── PROVIDED INFORMATION

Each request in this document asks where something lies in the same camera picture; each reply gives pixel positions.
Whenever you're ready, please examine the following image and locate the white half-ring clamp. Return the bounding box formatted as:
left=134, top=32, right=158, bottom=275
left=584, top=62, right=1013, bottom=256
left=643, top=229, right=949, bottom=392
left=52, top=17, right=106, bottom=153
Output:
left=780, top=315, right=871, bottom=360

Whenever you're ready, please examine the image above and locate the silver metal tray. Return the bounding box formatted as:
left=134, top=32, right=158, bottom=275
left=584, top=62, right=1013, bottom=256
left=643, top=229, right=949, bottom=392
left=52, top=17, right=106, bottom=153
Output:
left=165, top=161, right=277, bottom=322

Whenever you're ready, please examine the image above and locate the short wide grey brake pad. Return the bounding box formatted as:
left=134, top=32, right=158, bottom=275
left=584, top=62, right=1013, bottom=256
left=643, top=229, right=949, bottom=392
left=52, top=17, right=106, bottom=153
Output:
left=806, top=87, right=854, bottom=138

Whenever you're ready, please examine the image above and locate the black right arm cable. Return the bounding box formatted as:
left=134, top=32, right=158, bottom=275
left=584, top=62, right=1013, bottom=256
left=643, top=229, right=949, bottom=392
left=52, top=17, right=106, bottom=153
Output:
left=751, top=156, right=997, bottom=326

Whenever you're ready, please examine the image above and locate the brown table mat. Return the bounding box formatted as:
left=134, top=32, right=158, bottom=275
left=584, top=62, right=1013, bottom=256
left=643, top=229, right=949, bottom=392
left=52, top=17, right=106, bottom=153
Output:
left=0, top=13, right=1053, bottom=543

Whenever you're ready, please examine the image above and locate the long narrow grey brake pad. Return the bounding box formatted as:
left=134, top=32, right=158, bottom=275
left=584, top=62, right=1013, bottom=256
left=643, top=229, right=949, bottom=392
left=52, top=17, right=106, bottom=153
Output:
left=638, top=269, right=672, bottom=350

────

TASK INSTRUCTIONS - Type out the entire listing again, matching every line exactly.

EXERCISE RESPONSE -
Each request in this document asks where something lies in the same camera picture; each reply gives pixel positions.
Whenever you're ready, please examine the following image and locate the white half-ring clamp. Return the bounding box formatted as:
left=134, top=32, right=158, bottom=275
left=584, top=62, right=1013, bottom=256
left=643, top=229, right=949, bottom=392
left=52, top=17, right=106, bottom=153
Output:
left=780, top=315, right=871, bottom=360

Whenever you're ready, please examine the image above and locate the silver metal tray. Return the bounding box formatted as:
left=134, top=32, right=158, bottom=275
left=584, top=62, right=1013, bottom=256
left=643, top=229, right=949, bottom=392
left=52, top=17, right=106, bottom=153
Output:
left=165, top=161, right=277, bottom=322

Whenever you're ready, please examine the image above and locate the short wide grey brake pad. Return the bounding box formatted as:
left=134, top=32, right=158, bottom=275
left=584, top=62, right=1013, bottom=256
left=643, top=229, right=949, bottom=392
left=52, top=17, right=106, bottom=153
Output:
left=806, top=87, right=854, bottom=138

Whenever you're ready, please examine the image above and locate the black right arm cable. Return the bounding box formatted as:
left=134, top=32, right=158, bottom=275
left=584, top=62, right=1013, bottom=256
left=643, top=229, right=949, bottom=392
left=52, top=17, right=106, bottom=153
Output:
left=751, top=156, right=997, bottom=326

Whenever you're ready, please examine the image above and locate the brown table mat. Return the bounding box formatted as:
left=134, top=32, right=158, bottom=275
left=584, top=62, right=1013, bottom=256
left=643, top=229, right=949, bottom=392
left=52, top=17, right=106, bottom=153
Output:
left=0, top=13, right=1053, bottom=543

Whenever you're ready, please examine the image above and locate the long narrow grey brake pad. Return the bounding box formatted as:
left=134, top=32, right=158, bottom=275
left=584, top=62, right=1013, bottom=256
left=643, top=229, right=949, bottom=392
left=52, top=17, right=106, bottom=153
Output:
left=638, top=269, right=672, bottom=350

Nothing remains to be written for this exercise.